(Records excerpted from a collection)

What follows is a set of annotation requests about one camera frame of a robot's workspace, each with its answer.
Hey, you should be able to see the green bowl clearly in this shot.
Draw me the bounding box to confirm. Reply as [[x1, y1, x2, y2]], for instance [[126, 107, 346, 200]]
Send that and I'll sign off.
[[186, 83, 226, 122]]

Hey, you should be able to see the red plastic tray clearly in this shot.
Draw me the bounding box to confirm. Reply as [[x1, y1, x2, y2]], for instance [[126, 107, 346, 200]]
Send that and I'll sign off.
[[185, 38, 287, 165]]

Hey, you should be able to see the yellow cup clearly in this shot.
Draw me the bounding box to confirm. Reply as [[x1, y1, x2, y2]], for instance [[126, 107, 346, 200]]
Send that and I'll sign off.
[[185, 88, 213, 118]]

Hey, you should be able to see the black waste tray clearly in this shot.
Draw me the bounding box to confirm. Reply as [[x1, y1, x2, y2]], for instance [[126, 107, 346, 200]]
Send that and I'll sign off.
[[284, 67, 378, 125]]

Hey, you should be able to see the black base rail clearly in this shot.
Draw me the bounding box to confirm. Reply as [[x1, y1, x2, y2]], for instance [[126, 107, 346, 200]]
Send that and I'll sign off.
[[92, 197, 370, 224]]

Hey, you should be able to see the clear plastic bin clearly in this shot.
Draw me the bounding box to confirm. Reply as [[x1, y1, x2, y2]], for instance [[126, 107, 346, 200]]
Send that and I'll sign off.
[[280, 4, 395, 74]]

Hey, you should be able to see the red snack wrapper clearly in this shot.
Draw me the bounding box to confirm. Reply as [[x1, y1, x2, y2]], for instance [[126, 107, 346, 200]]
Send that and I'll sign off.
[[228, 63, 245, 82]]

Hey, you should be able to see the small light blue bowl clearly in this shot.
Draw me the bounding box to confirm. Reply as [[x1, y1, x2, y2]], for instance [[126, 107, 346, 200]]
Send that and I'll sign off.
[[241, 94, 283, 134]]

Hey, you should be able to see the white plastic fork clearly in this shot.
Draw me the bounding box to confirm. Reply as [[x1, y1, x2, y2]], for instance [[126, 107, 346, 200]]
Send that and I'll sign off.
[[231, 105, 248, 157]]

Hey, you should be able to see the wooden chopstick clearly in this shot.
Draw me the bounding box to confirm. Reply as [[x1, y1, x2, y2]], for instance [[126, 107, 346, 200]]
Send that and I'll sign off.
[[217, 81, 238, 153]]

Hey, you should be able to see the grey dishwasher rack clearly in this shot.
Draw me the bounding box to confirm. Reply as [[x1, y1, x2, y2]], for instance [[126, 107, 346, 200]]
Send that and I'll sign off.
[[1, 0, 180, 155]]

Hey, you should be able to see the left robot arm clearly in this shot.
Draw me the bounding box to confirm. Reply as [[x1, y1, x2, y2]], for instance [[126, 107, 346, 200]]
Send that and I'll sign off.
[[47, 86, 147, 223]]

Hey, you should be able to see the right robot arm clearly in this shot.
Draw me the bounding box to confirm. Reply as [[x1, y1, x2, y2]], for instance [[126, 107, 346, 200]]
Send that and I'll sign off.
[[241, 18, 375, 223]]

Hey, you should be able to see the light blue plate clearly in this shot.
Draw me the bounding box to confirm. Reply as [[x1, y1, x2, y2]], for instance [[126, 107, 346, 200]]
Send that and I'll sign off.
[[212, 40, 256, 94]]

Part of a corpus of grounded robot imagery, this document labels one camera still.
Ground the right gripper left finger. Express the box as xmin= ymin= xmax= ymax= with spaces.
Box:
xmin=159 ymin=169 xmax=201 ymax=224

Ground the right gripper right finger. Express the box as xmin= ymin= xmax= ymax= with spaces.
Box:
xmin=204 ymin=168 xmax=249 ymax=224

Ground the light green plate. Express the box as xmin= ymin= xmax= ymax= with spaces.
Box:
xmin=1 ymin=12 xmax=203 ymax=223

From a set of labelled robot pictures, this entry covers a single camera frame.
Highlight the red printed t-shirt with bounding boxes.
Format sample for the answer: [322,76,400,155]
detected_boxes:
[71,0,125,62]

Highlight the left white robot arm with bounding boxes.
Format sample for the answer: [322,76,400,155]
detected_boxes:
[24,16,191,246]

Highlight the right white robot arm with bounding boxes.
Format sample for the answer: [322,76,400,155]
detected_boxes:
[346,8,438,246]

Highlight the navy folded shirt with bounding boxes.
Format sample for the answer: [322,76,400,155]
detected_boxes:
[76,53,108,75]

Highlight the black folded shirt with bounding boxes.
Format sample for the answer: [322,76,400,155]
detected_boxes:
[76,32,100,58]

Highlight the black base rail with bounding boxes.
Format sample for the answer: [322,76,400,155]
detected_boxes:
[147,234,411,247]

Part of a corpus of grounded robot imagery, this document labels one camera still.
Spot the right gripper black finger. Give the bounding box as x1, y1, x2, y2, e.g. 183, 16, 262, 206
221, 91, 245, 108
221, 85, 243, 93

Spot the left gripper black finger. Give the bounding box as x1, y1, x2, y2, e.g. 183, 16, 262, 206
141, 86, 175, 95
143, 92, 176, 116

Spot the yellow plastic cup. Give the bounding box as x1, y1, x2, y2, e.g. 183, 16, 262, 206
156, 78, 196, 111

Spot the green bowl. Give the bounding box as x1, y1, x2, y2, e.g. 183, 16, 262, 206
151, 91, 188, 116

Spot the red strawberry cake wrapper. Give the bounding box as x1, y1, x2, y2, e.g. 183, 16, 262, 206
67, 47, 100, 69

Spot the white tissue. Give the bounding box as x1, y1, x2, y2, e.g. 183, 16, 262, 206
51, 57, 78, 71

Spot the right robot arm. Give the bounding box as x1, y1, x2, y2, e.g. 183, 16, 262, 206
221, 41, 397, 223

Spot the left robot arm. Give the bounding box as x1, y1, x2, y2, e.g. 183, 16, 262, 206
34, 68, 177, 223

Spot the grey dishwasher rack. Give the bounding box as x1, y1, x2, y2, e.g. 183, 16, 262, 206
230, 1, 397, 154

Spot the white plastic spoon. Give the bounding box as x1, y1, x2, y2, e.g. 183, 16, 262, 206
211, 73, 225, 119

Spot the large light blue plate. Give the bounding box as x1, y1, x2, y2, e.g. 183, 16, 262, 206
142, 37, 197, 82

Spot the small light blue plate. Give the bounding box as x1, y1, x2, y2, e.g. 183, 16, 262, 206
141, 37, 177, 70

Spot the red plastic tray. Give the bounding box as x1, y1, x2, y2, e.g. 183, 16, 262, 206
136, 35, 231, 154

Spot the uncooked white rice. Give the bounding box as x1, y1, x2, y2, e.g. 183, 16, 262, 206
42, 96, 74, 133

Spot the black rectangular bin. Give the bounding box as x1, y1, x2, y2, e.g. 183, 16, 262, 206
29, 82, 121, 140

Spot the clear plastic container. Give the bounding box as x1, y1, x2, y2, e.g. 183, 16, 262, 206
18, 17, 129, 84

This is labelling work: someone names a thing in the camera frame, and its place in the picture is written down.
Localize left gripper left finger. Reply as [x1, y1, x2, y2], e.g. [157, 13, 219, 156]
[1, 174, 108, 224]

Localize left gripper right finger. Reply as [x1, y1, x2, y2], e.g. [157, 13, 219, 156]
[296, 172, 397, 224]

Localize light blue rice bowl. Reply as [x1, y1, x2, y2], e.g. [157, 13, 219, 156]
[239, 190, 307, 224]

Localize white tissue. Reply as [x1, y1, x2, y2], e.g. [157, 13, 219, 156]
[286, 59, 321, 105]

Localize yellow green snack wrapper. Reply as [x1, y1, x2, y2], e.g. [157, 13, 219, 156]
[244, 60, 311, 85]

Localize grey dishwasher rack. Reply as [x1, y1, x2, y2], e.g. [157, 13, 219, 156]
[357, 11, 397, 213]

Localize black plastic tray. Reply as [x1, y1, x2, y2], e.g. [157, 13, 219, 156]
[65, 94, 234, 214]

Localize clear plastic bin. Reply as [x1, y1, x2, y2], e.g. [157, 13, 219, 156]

→ **TASK PROMPT**
Where a line of the data holds the word "base", copy that line.

→ **RESULT OF THE TASK**
Hey, you should be able to see the black base rail clearly in this shot.
Highlight the black base rail with bounding boxes.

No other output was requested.